CERTAIN CONFIDENTIAL INFORMATION CONTAINED IN THIS DOCUMENT, MARKED BY [***]
HAS BEEN OMITTED BECAUSE IT IS NOT MATERIAL AND WOULD LIKELY CAUSE
COMPETITIVE HARM TO THE REGISTRANT IF PUBLICLY DISCLOSED.
(a) Patheon agrees to defend and indemnify Client, its officers, employees and agents, against all losses, damages, costs, claims, demands, judgments and liability to, from and in favour of third parties (other than Affiliates) resulting from or relating to (i) any claim of infringement or alleged infringement of any Third Party Rights by Patheon Intellectual Property used in the Manufacturing Services, or (ii) any claim of personal injury or property damage to the extent that the injury or damage is the result of: (A) a failure by Patheon to perform the Manufacturing Services in accordance with this Agreement, the Specifications, cGMP, and Applicable Laws, (B) breach of this Agreement by Patheon, or (C) Patheon’s negligence or willful misconduct in the performance of its obligations under this Agreement, except to the extent that the losses, damages, costs, claims, demands, judgments, and liability are caused by the Client’s breach, negligence or wilful misconduct or subject to indemnification by Client under Section 10.4.

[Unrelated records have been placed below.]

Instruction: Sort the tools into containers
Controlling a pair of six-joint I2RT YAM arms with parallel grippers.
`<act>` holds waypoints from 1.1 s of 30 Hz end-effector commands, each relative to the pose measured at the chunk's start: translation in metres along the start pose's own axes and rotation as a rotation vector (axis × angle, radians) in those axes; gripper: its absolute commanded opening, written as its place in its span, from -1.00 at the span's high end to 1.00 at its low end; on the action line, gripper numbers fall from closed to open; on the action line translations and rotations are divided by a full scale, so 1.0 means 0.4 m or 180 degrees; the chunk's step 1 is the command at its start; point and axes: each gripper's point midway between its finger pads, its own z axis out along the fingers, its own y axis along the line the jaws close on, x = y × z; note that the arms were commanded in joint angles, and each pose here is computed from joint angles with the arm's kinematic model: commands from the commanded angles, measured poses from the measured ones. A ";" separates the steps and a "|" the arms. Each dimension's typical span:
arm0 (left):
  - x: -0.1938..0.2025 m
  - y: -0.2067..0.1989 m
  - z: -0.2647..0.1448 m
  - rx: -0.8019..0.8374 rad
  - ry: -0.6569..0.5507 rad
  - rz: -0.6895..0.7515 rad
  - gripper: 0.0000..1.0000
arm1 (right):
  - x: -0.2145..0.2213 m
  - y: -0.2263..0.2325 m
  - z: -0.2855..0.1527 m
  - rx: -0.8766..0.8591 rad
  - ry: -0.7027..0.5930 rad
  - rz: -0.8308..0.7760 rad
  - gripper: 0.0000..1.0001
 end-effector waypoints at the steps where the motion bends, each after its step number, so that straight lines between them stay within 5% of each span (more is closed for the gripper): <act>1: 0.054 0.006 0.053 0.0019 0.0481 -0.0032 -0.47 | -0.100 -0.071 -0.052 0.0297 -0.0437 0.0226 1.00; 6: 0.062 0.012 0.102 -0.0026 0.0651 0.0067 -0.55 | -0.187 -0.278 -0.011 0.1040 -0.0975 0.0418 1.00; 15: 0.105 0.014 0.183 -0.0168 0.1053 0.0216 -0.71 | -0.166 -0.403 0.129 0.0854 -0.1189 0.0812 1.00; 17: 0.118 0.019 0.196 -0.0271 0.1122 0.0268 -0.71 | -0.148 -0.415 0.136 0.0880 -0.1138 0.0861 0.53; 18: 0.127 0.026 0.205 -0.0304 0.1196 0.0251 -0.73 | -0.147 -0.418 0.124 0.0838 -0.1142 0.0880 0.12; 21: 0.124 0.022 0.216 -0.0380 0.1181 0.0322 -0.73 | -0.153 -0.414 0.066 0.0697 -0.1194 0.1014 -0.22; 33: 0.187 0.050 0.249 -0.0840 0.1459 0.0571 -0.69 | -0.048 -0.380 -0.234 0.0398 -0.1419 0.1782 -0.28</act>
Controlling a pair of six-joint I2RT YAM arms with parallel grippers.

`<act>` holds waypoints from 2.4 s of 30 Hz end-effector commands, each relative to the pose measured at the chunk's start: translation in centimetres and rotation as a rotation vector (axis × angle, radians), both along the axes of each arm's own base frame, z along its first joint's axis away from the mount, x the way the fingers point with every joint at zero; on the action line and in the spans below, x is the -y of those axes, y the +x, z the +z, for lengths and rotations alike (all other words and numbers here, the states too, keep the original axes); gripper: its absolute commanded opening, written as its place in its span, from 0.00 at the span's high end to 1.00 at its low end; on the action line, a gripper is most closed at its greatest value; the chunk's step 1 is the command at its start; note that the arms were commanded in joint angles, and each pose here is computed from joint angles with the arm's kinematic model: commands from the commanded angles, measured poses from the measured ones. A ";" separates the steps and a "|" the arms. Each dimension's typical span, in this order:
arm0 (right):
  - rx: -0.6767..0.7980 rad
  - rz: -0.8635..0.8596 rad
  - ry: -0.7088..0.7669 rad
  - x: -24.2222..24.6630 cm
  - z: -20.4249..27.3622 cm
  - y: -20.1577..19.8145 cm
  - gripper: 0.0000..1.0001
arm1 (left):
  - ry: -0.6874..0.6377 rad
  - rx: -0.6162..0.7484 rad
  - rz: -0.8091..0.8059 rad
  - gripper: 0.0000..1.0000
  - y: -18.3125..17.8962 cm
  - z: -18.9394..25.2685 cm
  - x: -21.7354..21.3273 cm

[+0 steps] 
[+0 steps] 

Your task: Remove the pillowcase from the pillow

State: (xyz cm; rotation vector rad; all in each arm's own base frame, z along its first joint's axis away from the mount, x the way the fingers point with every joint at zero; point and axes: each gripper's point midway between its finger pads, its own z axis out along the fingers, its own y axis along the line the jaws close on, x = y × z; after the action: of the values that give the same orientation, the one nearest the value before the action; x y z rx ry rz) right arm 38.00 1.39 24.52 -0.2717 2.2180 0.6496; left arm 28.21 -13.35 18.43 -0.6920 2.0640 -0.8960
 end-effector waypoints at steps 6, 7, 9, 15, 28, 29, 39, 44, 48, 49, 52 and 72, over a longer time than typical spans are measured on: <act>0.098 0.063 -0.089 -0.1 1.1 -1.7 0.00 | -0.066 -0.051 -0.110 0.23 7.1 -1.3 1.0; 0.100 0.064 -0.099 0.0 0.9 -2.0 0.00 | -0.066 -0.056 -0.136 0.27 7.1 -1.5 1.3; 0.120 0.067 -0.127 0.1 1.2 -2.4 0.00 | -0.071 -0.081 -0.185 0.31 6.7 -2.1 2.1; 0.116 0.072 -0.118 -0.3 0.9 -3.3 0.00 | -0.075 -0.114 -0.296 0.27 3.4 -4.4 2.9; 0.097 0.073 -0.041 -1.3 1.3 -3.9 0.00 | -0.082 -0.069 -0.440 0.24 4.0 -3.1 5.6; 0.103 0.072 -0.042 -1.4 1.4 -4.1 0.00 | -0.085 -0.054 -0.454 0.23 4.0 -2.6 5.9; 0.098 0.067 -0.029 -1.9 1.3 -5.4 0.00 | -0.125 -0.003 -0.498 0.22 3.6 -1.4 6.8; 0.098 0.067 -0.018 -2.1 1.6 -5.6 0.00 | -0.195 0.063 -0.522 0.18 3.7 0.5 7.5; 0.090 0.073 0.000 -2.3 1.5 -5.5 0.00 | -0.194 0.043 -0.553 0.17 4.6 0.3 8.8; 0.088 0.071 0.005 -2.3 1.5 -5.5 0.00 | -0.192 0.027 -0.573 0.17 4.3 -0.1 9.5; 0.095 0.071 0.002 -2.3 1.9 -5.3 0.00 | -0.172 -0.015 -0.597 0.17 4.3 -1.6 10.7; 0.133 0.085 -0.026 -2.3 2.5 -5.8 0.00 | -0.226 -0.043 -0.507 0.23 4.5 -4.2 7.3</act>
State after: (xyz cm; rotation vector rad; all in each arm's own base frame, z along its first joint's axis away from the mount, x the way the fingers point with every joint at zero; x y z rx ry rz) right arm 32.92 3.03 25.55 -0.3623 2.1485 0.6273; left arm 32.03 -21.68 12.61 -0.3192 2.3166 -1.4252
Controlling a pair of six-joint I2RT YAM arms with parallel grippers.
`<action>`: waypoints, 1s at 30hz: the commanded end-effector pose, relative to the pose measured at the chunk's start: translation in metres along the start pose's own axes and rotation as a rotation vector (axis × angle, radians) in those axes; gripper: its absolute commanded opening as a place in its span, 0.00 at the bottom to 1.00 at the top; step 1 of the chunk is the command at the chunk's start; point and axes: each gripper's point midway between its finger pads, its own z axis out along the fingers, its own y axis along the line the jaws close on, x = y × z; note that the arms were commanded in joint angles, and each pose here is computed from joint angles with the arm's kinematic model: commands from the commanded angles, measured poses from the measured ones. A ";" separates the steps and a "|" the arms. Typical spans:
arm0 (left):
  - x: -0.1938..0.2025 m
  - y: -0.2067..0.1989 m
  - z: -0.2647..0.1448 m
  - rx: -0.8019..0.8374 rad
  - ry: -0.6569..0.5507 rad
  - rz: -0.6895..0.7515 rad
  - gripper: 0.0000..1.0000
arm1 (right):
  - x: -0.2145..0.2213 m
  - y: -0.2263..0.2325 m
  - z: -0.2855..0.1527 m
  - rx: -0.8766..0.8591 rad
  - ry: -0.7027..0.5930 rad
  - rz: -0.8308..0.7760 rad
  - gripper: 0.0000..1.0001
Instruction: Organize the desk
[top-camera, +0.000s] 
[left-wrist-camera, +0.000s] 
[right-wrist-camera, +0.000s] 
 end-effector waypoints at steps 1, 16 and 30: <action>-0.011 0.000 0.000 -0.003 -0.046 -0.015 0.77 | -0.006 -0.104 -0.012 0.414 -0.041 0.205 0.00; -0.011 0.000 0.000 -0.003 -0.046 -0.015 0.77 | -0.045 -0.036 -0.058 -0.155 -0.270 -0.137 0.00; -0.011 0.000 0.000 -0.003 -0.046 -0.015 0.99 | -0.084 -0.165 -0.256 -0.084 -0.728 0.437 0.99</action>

(b) If a claim occurs, Client will: (a) promptly notify Patheon of the claim; (b) use commercially reasonable efforts to mitigate the effects of the claim; (c) reasonably cooperate with Patheon in the defense of the claim; and (d) permit Patheon to control the defense and settlement of the claim, all at Patheon’s cost and expense; provided, that Patheon shall not settle any such claim without Client’s prior written consent, such consent not to be unreasonably withheld, conditioned or delayed.
(a) Client agrees to defend and indemnify Patheon, its officers, employees and agents, against all losses, damages, costs, claims, demands, judgments and liability to, from and in favour of third parties (other than Affiliates) resulting from or relating to (i) any claim of infringement or alleged infringement of any Third Party Rights by the Products or in the Client Intellectual Property (or Patheon’s or its Affiliates’ use of them); or (ii) any claim of personal injury or property damage to the extent that the injury or damage is the result of: (A) the breach of this Agreement by Client, including, without limitation, any representation or warranty contained herein; or (B) Client’s negligence or willful misconduct in the performance of its obligations under this Agreement, except to the extent that the losses, damages, costs, claims, demands, judgments, and liability are caused by the Patheon’s breach, negligence or wilful misconduct, or subject to indemnification by Patheon under Section 10.3.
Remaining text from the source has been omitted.